New research from Salesforce shows that there’s hope on the horizon for people who want to understand information stored in databases without knowing the programming language typically used to query those systems. The company’s research arm laid out a new system called Seq2SQL in a research paper today that is designed to translate natural language questions and turn them into database queries written in the Structured Query Language, better known as SQL.
Using Seq2SQL, it’s possible for someone to ask “how many users do I have in Oregon, and have the system return results from an analytics database with the answer. While that may seem like an easy question, it can actually be deceptively difficult to train a machine learning system to perform such a task accurately.
That’s because there are multiple “correct” answers in response to a query, and machine learning systems can unnecessarily penalize those that don’t conform to the ground truth data it has been fed as part of the training process.
Systems like Seq2SQL could have a major impact on companies like Salesforce and other tech software providers. In the past, nontechnical employees would ask SQL experts to run queries for them, especially if they had complicated questions of company data. At least in theory, we should enter a future where it’s easier for people who aren’t SQL experts to learn what they need to know without asking someone else.
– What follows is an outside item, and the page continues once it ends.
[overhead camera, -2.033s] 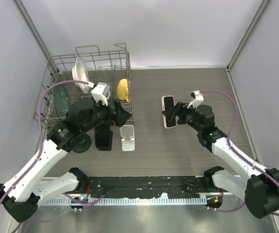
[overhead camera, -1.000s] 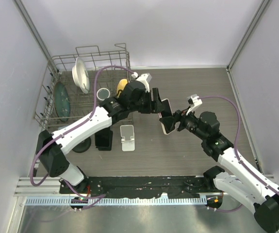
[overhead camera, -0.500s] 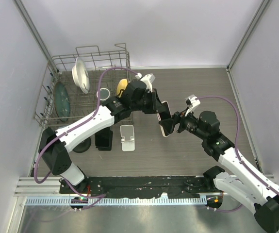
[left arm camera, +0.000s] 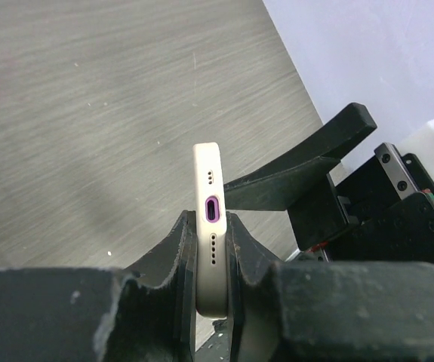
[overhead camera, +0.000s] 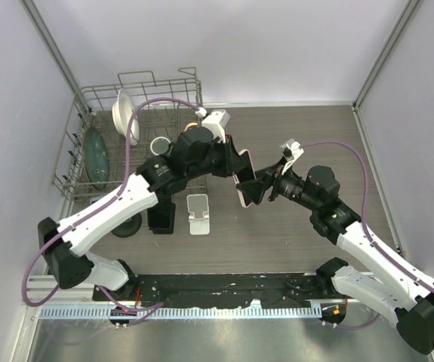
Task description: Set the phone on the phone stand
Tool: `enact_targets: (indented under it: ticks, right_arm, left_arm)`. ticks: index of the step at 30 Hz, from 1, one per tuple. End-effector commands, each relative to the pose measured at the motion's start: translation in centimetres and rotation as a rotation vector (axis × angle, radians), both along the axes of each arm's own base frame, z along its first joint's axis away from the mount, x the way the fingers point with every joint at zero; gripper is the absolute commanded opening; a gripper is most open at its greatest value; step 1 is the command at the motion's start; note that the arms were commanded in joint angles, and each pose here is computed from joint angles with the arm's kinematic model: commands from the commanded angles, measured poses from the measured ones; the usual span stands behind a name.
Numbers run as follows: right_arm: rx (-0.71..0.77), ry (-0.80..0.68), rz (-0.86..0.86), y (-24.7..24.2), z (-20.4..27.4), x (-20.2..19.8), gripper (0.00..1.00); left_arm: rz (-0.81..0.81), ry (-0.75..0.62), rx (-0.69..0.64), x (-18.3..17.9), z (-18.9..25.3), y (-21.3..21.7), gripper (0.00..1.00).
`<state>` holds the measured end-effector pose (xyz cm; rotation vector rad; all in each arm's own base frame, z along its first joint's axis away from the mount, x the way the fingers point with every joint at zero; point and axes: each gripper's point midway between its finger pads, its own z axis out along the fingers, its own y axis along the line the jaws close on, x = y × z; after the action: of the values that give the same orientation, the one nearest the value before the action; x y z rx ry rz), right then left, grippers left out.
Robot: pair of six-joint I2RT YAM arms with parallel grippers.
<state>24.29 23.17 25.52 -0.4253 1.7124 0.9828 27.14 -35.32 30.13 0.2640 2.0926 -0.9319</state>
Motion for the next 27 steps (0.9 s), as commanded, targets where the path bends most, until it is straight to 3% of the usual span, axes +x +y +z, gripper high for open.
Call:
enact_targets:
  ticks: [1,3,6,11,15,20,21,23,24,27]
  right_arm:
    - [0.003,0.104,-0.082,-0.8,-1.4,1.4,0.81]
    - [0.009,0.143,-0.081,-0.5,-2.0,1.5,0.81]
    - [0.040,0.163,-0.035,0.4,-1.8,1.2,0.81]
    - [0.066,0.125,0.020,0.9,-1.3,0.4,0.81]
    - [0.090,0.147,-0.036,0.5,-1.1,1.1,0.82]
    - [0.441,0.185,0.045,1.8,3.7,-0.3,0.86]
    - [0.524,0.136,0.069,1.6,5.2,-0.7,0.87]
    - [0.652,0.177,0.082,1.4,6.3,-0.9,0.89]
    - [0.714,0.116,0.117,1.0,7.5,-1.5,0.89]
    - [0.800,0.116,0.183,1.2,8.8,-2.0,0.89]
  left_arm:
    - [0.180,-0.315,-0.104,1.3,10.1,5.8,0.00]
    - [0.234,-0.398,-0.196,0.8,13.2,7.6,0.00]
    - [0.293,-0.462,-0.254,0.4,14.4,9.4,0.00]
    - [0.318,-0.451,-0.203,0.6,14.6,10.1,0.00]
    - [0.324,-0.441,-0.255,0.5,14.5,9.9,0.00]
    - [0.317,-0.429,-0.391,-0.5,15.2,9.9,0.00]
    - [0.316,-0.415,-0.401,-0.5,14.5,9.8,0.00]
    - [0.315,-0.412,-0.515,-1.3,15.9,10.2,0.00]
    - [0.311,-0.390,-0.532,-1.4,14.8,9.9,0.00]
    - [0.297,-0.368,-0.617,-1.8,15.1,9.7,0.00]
Seq2SQL is special because the Salesforce team found a way to apply reinforcement learning to the problem. That technique, which is used in other machine learning applications, evaluates whether a system’s output is correct, and uses that signal to help it do better in the future.
In addition to the system that Salesforce laid out, the company also released a new WikiSQL data set to the public that provides data scientists with a method of training systems to connect natural language queries with the contents of databases.
As the name implies, the data set was built by extracting tables from Wikipedia and bringing them into a database engine. Salesforce then worked with people through Amazon Mechanical Turk to label the natural language queries for training a machine learning system.
That data set should help other machine learning teams create systems similar to Seq2SQL. Other large public data sets have been associated with major AI advances, like ImageNet, which is used to develop image recognition algorithms.